Pourriez-vous de votre regard d’observateur extérieur nous parler d’Artenréel et de l’intérêt de cette coopérative ?

Artenréel est selon moi un projet tout à fait innovant, car le secteur culturel se caractérise souvent par une démarche individualiste où l’artiste est un créateur, qui a parfois de la difficulté à se professionnaliser pour ce qui concerne la conduite de sa carrière. De ce point de vue, Artenréel a créé une dynamique collective permettant à des artistes isolés de se professionnaliser et de grandir dans le temps. Cette CAE me paraît d’une très grande pertinence au sens où elle permet de transcender le clivage entre le public qui subventionne et les artistes qui en bénéficient ou qui n’en bénéficient pas. Face à cette extrême diversité au sein des artistes, Artenréel construit quelque chose de stable et de durable. Il faut savoir que les artistes les plus talentueux ne réussissent pas toujours, car sur le plan de la conduite professionnelle, certains artistes ne savent pas faire et doivent être aidés. Artenréel permet de favoriser cela. Je suis heureux que la France soutienne la culture, mais ce n’est pas bon que l’Etat apporte tout, et qu’ensuite les artistes soient livrés à eux-mêmes. Il y a aujourd’hui pléthore de l’offre artistique, comment distinguer les amateurs des professionnels ? Comment vivre de son métier d’artiste ? Artenréel nous montre bien qu’il faut diversifier son travail créatif et concevoir son art autrement que par la seule création pour le mettre au service de la formation, de l’animation, du soin ou du social. Vue de l’extérieur, la démarche d’Artenréel permettant de ne pas scinder son activité entre création et intervention-formation, me paraît très saine et à développer, elle transcende le clivage entre public et ultra-libéralisme pour se concentrer sur une approche privée organisée autour d’un collectif structuré et structurant.
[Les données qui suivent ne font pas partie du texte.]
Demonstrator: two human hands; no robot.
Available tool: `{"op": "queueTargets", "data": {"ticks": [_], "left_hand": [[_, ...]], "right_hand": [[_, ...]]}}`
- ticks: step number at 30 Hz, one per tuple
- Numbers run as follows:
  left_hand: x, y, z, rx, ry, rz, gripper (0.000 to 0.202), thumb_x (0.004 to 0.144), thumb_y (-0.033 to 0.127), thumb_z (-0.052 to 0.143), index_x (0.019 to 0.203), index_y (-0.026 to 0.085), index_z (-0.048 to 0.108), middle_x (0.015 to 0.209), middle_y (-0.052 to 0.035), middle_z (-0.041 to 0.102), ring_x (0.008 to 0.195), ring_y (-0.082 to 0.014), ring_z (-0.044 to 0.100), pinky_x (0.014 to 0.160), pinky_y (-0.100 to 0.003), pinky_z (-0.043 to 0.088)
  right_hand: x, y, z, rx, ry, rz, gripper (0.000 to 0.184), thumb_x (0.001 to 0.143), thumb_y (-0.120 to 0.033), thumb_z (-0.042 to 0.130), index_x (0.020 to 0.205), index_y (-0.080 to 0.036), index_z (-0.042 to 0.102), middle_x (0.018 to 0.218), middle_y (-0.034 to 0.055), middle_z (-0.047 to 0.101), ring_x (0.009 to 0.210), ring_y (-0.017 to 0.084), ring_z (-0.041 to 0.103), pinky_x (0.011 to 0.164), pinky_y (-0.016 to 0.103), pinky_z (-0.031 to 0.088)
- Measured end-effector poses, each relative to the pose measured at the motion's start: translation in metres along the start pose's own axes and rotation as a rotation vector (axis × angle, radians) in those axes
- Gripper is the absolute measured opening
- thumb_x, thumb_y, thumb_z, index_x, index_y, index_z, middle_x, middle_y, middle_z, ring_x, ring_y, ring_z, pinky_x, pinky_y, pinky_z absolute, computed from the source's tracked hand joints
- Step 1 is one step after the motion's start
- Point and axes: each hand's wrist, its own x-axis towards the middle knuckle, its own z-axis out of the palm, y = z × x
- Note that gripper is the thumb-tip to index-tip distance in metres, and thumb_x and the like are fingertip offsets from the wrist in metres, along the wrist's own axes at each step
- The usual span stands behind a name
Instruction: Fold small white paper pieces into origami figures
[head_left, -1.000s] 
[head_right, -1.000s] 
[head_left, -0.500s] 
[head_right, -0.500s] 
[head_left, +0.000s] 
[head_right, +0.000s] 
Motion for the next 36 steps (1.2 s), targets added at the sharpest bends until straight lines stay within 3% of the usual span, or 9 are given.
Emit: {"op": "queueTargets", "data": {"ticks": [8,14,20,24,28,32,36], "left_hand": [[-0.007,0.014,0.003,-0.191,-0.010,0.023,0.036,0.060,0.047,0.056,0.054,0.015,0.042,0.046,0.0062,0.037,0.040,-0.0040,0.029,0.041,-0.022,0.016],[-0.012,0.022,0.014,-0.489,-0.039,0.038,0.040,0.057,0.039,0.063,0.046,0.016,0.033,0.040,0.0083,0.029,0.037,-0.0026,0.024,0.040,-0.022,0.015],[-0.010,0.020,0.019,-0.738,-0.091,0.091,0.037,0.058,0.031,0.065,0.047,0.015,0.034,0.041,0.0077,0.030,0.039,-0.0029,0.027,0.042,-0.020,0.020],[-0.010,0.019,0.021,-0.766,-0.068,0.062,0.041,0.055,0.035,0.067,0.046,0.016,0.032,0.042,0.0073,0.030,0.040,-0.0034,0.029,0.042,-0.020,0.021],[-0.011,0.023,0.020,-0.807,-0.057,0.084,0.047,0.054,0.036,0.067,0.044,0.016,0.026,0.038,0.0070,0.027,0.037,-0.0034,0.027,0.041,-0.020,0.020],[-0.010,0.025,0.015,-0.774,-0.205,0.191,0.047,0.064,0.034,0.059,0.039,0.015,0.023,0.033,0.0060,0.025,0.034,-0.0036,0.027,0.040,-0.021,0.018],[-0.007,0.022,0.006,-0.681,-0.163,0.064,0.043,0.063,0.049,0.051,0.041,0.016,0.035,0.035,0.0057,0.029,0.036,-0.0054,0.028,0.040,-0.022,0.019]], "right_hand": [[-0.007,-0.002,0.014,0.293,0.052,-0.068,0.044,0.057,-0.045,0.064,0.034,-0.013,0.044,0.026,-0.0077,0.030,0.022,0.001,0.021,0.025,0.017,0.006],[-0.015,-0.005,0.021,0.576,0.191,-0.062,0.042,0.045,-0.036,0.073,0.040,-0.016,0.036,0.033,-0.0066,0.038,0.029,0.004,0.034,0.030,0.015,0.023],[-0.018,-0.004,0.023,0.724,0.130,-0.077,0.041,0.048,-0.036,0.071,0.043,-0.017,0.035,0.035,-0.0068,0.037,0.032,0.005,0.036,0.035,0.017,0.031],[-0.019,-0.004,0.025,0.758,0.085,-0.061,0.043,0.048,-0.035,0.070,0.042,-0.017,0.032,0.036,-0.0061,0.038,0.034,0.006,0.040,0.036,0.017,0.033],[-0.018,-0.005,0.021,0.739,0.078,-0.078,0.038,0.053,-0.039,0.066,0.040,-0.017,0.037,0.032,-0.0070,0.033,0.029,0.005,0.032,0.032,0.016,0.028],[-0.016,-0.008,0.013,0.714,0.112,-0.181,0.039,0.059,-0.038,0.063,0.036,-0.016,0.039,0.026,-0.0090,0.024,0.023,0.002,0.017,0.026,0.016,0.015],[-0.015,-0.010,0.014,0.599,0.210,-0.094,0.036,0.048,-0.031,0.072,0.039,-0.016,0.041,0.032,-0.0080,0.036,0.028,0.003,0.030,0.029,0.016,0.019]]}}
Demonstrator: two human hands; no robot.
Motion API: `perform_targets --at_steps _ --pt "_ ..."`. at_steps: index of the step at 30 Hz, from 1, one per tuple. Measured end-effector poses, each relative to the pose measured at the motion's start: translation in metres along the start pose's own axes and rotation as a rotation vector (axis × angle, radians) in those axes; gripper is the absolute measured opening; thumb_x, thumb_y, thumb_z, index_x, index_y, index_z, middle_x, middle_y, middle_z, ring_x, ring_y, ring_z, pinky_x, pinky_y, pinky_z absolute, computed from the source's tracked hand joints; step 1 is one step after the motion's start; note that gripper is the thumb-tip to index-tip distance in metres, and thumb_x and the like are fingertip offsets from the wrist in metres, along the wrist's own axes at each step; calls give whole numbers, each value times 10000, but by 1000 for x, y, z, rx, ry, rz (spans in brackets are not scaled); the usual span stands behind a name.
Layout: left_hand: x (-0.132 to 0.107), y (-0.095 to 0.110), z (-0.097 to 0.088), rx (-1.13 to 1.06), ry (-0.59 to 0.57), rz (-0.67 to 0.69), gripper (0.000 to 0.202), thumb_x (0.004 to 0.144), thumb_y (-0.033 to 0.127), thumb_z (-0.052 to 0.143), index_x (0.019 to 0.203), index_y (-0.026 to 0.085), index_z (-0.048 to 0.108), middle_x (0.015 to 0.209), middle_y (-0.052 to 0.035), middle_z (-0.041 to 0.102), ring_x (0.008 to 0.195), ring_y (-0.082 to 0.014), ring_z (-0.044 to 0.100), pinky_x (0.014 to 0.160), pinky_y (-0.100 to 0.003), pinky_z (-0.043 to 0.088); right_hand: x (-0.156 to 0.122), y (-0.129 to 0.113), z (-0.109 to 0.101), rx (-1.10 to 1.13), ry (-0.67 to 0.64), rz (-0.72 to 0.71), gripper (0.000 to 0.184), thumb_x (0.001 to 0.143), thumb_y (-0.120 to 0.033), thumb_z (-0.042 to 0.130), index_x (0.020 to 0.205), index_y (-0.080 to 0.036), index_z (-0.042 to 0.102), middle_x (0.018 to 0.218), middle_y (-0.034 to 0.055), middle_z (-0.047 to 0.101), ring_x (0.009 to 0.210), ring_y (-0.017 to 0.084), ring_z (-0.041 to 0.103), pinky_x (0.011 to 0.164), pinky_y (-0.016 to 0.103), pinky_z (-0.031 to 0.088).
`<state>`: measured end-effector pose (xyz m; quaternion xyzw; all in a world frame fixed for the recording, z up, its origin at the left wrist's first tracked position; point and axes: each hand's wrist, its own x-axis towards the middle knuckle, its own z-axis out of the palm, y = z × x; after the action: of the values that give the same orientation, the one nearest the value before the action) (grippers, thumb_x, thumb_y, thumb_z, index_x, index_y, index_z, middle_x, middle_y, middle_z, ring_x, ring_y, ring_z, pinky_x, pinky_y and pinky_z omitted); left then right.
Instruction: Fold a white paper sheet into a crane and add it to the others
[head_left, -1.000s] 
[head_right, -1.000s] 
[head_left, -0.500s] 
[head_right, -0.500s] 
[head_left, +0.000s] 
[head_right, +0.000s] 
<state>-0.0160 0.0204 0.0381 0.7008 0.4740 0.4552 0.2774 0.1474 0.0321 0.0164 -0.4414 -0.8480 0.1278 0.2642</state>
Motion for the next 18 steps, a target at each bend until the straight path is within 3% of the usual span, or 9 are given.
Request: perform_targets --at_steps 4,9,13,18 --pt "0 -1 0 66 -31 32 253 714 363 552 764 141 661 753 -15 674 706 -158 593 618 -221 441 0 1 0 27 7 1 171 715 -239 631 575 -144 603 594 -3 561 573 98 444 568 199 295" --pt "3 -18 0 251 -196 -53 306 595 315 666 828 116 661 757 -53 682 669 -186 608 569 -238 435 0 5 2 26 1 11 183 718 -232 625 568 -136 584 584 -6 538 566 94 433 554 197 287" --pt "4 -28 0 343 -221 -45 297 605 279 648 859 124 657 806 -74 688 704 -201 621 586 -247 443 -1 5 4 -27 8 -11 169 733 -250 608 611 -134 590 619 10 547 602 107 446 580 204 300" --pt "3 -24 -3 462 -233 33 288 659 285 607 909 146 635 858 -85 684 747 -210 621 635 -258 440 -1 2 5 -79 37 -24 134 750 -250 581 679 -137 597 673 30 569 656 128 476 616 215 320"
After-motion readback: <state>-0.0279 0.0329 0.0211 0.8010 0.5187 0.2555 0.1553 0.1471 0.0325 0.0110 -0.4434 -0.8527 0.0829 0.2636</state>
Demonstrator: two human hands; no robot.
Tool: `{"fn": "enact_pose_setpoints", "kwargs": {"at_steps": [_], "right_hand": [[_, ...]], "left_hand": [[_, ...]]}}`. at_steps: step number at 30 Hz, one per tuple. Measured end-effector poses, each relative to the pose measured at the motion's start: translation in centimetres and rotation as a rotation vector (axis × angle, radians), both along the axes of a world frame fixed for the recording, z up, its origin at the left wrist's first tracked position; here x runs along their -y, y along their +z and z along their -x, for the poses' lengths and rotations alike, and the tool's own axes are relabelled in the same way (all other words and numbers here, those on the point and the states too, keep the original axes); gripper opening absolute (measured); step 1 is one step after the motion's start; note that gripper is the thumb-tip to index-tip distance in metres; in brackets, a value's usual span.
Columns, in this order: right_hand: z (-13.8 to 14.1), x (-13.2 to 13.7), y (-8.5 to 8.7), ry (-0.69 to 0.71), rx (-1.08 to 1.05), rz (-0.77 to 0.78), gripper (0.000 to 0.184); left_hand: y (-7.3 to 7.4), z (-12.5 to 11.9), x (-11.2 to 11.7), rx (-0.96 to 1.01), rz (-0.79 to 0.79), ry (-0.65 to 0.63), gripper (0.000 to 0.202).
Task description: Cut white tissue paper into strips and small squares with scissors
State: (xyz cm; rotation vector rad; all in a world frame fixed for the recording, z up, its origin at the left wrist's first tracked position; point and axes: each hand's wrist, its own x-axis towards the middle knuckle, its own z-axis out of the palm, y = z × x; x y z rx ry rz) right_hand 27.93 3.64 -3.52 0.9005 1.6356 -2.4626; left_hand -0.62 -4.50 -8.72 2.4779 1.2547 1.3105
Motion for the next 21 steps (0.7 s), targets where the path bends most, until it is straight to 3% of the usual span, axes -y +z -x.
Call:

Plus globalement au niveau de la confédération, on souhaite promouvoir le modèle des CAE dont Artenréel est un exemple qui s’illustre par son succès dans le secteur culturel. On cherche notamment à soutenir les regroupements coopératifs de CAE. À ce titre, Stéphane Bossuet a été sollicité au congrès des SCOP de Marseille en novembre dernier pour évoquer l’essor et la croissance qui se déploie dans ces structures.